Integrated storage systems are storage solutions where you get both the storage hardware and storage services (snapshots, thin provisioning, replication) from a single vendor. Their goal is to provide a turnkey solution that is easier to implement and support.
They are being challenged by software-based virtualization that is either done by an appliance or hypervisor, bringing storage services to almost any vendor's storage hardware. It is the classic turnkey vs. build battle. but the hypervisor may make the build concept easier and may mean that integrated storage needs to up its offerings to compete.
Innovate Through Software
One way that integrated storage systems can continue to maintain their dominance is to continue to innovate through their own storage software. In some cases, this means keeping pace with what standalone or hypervisor-based storage solutions can do. For example, several storage vendors now have the capability to move volumes between different storage systems like hypervisors can. This brings live volume migration to the non-virtualized environment and to those hypervisors that can't perform live storage migrations.
In other cases, software innovation means doing what the storage virtualization solutions cannot--like thin reclamation instead of just thin provisioning, automated tiering for block-level data movement between storage types instead of whole volumes, or more robust snapshot and cloning capabilities.
Innovation may go so far as adding a feature that a storage virtualization tool simply does not have and may never have, like primary storage deduplication. As we discussed in our recent article "Which Primary Storage Optimization Strategy is Best?" deduplication could be a key differentiator especially in virtualized environments.
Innovate Through Hardware
Another area that storage systems vendors can innovate is in the storage hardware itself by using custom-designed ASICs or FPGA's that improve on performance. This breaks with the conventional wisdom of using "off the shelf" hardware, but it is an area that makes sense for storage vendors to invest in to stop the encroachment of software-only solutions. If you are a hardware vendor, you might as well leverage hardware to improve performance of such features like thin provisioning, automated tiering, and snapshots.
Compliment The Storage Hypervisor
As we discussed in our earlier entry "The Storage Hypervisor," the storage service capabilities of the virtualization vendors are improving dramatically and their shortcomings can be overcome by third-party software add-ons. As a result, the final area that we think that storage hardware vendors should focus on is creating great hardware. Too many vendors are counting on software ingenuity to differentiate their systems and are using off-the-shelf components for the hardware part of their solutions.
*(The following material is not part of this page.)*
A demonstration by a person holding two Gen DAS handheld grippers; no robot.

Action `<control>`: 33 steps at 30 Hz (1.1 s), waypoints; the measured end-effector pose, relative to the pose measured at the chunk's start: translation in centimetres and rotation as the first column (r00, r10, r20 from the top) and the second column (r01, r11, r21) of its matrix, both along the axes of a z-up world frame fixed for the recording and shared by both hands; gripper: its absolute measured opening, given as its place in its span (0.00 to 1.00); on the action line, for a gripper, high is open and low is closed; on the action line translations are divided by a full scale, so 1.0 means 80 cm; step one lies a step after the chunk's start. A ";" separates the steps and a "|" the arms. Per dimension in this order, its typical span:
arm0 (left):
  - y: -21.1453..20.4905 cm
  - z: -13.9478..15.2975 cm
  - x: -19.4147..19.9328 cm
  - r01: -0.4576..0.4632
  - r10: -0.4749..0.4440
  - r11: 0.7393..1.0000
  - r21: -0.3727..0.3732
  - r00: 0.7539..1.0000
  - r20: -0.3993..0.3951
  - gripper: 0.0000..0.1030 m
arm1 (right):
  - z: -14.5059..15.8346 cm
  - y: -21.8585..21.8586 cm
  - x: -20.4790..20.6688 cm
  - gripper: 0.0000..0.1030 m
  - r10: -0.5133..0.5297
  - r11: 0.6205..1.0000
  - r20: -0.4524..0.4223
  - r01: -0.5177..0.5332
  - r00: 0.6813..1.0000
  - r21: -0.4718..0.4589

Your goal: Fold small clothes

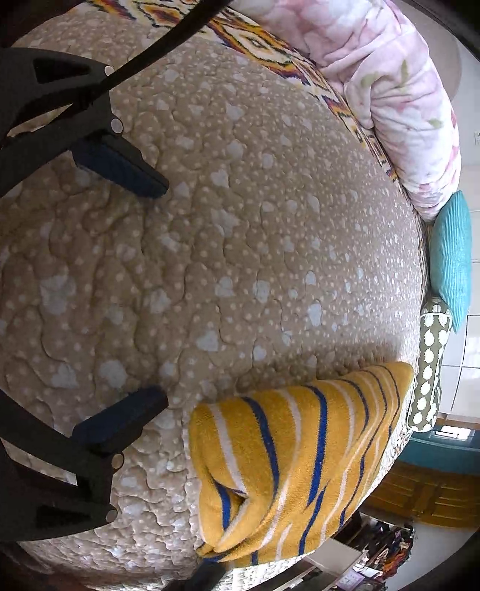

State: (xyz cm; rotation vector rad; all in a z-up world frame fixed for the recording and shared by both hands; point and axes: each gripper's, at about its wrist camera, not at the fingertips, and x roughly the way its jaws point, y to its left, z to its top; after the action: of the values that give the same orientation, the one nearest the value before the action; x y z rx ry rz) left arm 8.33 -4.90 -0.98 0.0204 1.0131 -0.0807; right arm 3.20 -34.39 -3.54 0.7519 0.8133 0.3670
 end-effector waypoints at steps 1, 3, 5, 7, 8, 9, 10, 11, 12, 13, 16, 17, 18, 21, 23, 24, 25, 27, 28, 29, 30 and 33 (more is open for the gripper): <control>0.000 0.000 0.000 -0.001 0.001 1.000 -0.001 1.000 0.001 1.00 | -0.001 -0.001 -0.007 0.14 -0.007 1.000 -0.004 0.007 1.000 -0.013; 0.000 -0.001 -0.001 -0.003 0.003 1.000 0.001 1.000 0.007 1.00 | -0.006 -0.004 -0.023 0.26 -0.026 0.997 -0.034 0.023 0.999 -0.079; 0.000 -0.001 -0.002 -0.006 0.006 1.000 -0.001 1.000 0.015 1.00 | -0.005 0.002 -0.040 0.26 -0.029 0.991 0.001 0.029 1.000 -0.129; 0.000 -0.001 -0.002 -0.006 0.006 1.000 -0.005 1.000 0.017 1.00 | -0.004 0.009 -0.052 0.26 -0.035 0.982 0.018 0.038 0.999 -0.186; 0.000 -0.001 -0.002 -0.007 0.007 1.000 -0.007 1.000 0.017 1.00 | -0.004 0.012 -0.056 0.26 -0.038 0.977 0.029 0.044 0.999 -0.207; 0.000 -0.001 -0.002 -0.007 0.007 1.000 -0.007 1.000 0.016 1.00 | -0.005 0.016 -0.058 0.26 -0.045 0.972 0.043 0.053 0.998 -0.230; 0.000 -0.001 -0.002 -0.008 0.008 1.000 -0.009 1.000 0.019 1.00 | -0.005 0.019 -0.060 0.26 -0.051 0.967 0.050 0.062 0.997 -0.248; 0.001 -0.001 -0.003 -0.007 0.007 1.000 -0.013 1.000 0.023 1.00 | -0.005 0.022 -0.060 0.27 -0.056 0.963 0.054 0.069 0.997 -0.262; 0.002 -0.002 -0.003 -0.007 0.008 1.000 -0.019 1.000 0.027 1.00 | -0.003 0.027 -0.061 0.31 -0.058 0.959 0.059 0.072 0.997 -0.275; 0.002 -0.002 -0.004 -0.008 0.009 1.000 -0.022 0.999 0.032 1.00 | -0.003 0.031 -0.062 0.34 -0.056 0.955 0.065 0.072 0.996 -0.286; 0.004 -0.002 -0.008 -0.004 0.005 0.999 -0.034 0.999 0.050 1.00 | -0.001 0.045 -0.061 0.36 -0.058 0.939 0.082 0.082 0.995 -0.334; 0.005 -0.002 -0.008 -0.002 0.004 0.999 -0.039 0.999 0.053 1.00 | 0.000 0.048 -0.062 0.36 -0.062 0.932 0.084 0.088 0.995 -0.352; 0.006 -0.001 -0.009 0.001 0.002 0.999 -0.041 0.998 0.055 1.00 | 0.002 0.052 -0.063 0.36 -0.069 0.923 0.085 0.096 0.994 -0.372; 0.005 -0.001 -0.010 0.006 -0.004 0.999 -0.038 0.998 0.057 1.00 | 0.010 0.069 -0.065 0.50 -0.086 0.895 0.079 0.112 0.993 -0.432; 0.004 -0.001 -0.010 0.005 -0.003 0.999 -0.037 0.998 0.059 1.00 | 0.015 0.085 -0.064 0.61 -0.075 0.872 0.072 0.101 0.995 -0.479; 0.004 -0.001 -0.010 0.006 -0.004 0.999 -0.034 0.998 0.059 1.00 | 0.018 0.097 -0.061 0.65 -0.071 0.846 0.064 0.094 0.995 -0.525; 0.003 -0.001 -0.010 0.006 -0.004 1.000 -0.029 0.998 0.058 1.00 | 0.019 0.106 -0.059 0.68 -0.068 0.824 0.057 0.088 0.996 -0.559; 0.002 -0.001 -0.010 0.007 -0.005 1.000 -0.021 0.998 0.059 1.00 | 0.020 0.124 -0.052 0.71 -0.069 0.768 0.036 0.076 0.997 -0.636; 0.002 -0.001 -0.011 0.006 -0.005 1.000 -0.021 0.998 0.060 1.00 | 0.020 0.132 -0.047 0.73 -0.080 0.744 0.028 0.078 0.996 -0.663; 0.002 -0.001 -0.010 0.007 -0.005 1.000 -0.023 0.998 0.059 1.00 | 0.021 0.135 -0.044 0.74 -0.085 0.738 0.027 0.081 0.996 -0.670; 0.002 -0.002 -0.010 0.007 -0.006 1.000 -0.023 0.998 0.059 1.00 | 0.021 0.137 -0.040 0.76 -0.090 0.734 0.026 0.084 0.996 -0.674; 0.002 -0.001 -0.010 0.007 -0.006 1.000 -0.021 0.998 0.060 1.00 | 0.019 0.138 -0.032 0.78 -0.114 0.739 0.020 0.098 0.993 -0.666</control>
State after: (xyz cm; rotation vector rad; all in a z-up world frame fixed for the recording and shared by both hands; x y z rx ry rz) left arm 7.49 -4.76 -1.09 0.0066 0.9520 -0.0960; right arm 0.62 -23.35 -2.01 0.1177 0.8429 -0.0552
That is a reasonable strategy, but it means constantly racing to stay ahead of what the storage hypervisor and standalone storage virtualization software vendors can provide. Eventually, many users may decide that the capabilities of the software virtualization stack may be all they need.
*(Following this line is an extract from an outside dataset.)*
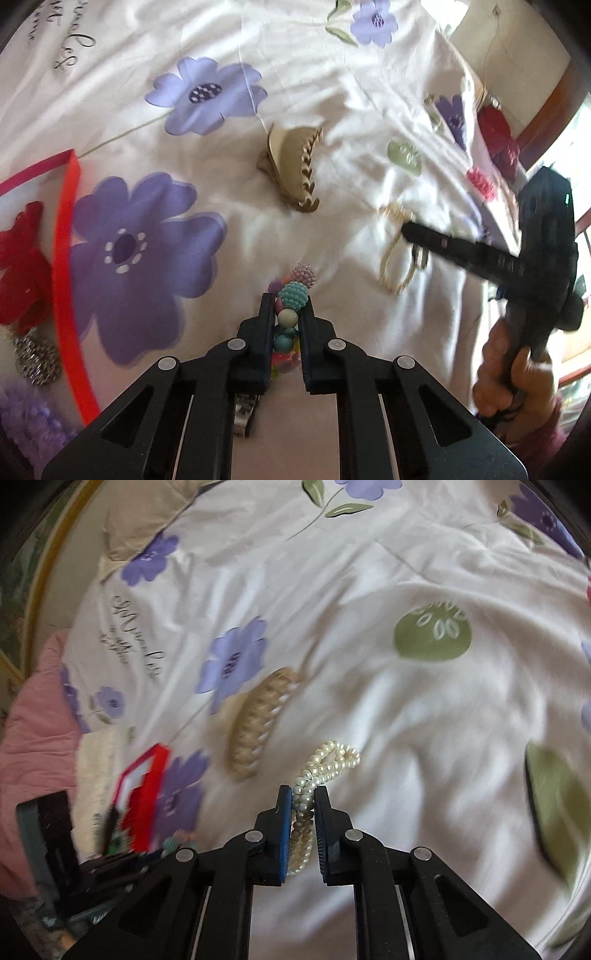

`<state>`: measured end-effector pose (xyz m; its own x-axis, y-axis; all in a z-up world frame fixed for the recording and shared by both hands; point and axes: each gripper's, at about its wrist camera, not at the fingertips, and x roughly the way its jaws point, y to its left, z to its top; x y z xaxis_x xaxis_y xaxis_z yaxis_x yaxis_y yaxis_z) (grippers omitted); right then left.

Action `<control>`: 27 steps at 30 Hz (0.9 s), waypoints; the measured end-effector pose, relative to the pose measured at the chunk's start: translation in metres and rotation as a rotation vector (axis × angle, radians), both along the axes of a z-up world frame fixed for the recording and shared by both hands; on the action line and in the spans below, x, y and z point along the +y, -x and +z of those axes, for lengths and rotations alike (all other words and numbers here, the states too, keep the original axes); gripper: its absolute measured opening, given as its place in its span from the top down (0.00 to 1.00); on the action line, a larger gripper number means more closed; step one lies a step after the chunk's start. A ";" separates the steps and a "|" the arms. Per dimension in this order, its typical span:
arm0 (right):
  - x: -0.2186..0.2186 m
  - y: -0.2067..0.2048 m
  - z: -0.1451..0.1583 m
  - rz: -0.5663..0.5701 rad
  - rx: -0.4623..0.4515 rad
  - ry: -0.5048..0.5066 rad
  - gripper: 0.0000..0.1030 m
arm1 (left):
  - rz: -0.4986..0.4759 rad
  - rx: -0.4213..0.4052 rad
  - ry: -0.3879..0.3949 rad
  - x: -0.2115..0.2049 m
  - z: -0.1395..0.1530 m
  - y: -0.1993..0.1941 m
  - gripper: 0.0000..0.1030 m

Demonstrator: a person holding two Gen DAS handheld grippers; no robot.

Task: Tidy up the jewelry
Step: 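Carry the hair tie with left tool while right tool carries the necklace into box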

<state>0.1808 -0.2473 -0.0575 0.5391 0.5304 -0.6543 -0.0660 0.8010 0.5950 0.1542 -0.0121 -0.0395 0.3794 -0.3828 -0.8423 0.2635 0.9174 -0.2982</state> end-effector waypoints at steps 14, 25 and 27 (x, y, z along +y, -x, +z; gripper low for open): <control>0.054 0.040 0.027 0.171 -0.025 -0.119 0.89 | 0.151 -0.092 0.093 0.075 0.050 0.047 0.90; 0.106 0.053 0.047 0.287 -0.065 -0.133 0.89 | 0.304 -0.125 0.116 0.149 0.060 0.085 0.90; 0.116 0.055 0.050 0.307 -0.068 -0.133 0.89 | 0.327 -0.125 0.114 0.160 0.059 0.089 0.90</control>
As we discuss in our article "The Requirements for Building Reliable Storage Systems," vendors should look to building reliable hardware that is cost effective and space efficient. This allows them to be a compliment, not a competitor, to the feature sets that are being added to the hypervisor. We think this gives storage vendors that invest in their own hardware innovations a key advantage as the storage virtualization market takes hold.